Let's say you have two fields with an index in a table: A and B. When you create a separate index on each one of the columns, and have a query such as:
SELECT * FROM table WHERE A = 10 AND B = 20
What happens is either:
1) The DB creates two intermediate result-sets, one with rows where A = 10, and another one with rows where B = 20. It then has to merge these two result-sets into one (and also check for duplicate rows).
2) The DB creates one result-set with rows where A = 10. It then has to go manually through all of the rows in this intermediate result-set and check in each one where B = 10.
However when you know that index B depends on index A, and your query uses A before B, you can create one index for both of the columns: (A, B)
What this means that now the DB will first find all rows where A = 10, but because B is part of the same index, it can use the same index information to filter the result-set into rows where B is also 20. It doesn't have to make two intermediate result-sets + merge them, or only use one of the indexes and do manual scan for the other.

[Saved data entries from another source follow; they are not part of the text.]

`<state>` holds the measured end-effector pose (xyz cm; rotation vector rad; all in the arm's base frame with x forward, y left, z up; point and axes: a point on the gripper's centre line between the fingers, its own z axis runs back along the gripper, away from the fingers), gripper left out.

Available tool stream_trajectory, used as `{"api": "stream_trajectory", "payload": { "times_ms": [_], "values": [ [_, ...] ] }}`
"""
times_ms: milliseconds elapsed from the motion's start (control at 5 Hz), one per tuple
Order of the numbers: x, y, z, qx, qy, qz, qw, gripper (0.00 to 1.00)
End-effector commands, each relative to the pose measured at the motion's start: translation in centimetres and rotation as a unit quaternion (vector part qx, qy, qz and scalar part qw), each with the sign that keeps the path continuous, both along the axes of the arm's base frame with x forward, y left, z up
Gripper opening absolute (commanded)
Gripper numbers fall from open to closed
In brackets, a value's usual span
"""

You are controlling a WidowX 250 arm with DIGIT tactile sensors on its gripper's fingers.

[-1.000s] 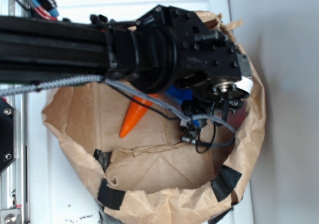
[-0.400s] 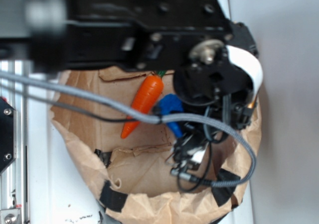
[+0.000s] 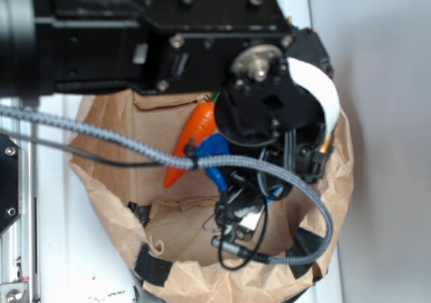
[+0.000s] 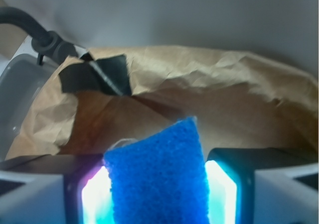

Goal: Grab the blue sponge.

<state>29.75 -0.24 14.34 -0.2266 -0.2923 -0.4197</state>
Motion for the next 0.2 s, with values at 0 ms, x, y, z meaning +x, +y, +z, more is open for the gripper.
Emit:
{"api": "stream_trajectory", "payload": {
  "times_ms": [0],
  "values": [
    [-1.02,0.71,0.06,0.086,-0.098,0.000,0.991,1.00]
  ]
}}
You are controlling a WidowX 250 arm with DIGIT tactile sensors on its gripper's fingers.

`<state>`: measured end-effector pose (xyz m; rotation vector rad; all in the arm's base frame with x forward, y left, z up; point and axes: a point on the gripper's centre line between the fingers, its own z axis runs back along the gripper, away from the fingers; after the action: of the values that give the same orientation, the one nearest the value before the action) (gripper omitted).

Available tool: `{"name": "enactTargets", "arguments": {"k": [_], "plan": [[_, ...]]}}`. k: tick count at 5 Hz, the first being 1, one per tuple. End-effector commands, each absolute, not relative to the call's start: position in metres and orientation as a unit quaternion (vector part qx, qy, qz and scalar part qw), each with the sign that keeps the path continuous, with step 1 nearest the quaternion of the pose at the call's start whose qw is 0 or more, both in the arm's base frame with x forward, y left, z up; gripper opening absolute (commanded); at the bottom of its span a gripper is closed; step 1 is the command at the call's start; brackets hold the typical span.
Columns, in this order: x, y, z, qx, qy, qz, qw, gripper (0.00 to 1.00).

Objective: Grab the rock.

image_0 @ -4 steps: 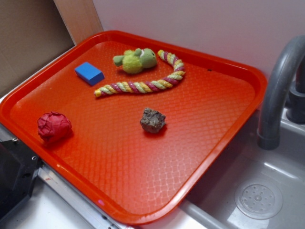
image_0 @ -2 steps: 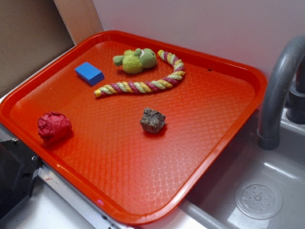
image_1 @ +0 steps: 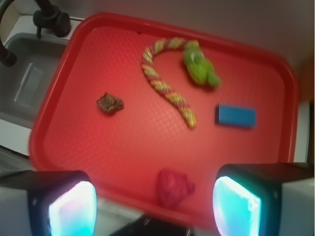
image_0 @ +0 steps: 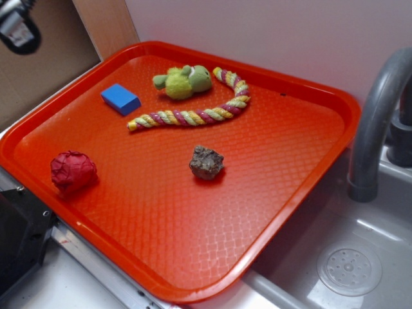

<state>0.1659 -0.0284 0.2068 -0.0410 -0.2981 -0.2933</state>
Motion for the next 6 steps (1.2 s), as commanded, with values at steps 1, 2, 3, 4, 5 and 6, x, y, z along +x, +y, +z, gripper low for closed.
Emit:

There might be other ways that the DB deals with these situations as well, it largely depends on an implementation.
The indexes in the form (X, B, C, D) can be used to optimize queries like:
... WHERE X rel sthg (possibly ORDER BY B, C, D)
... WHERE X = sthg AND B rel sthg (possibly ORDER BY C, D)
... WHERE X = sthf AND B = sthg AND C rel sthg (possibly ORDER BY D)
etc. where rel are arbitrary relation operators (<, >, =, <=, >=) and sthg are values or expressions. Especially the second two, and the sorting variants wouldn't be optimized by the "single column indexes variant".
OTOH, it cannot optimize a query
... WHERE B = sthg
because it starts in the middle of the index; here, the single column index would work.
For a resource where you can get a through explanation and lots of examples regarding indexes on Oracle (and any other Oracle-related issue), you should visit and bookmark askTom.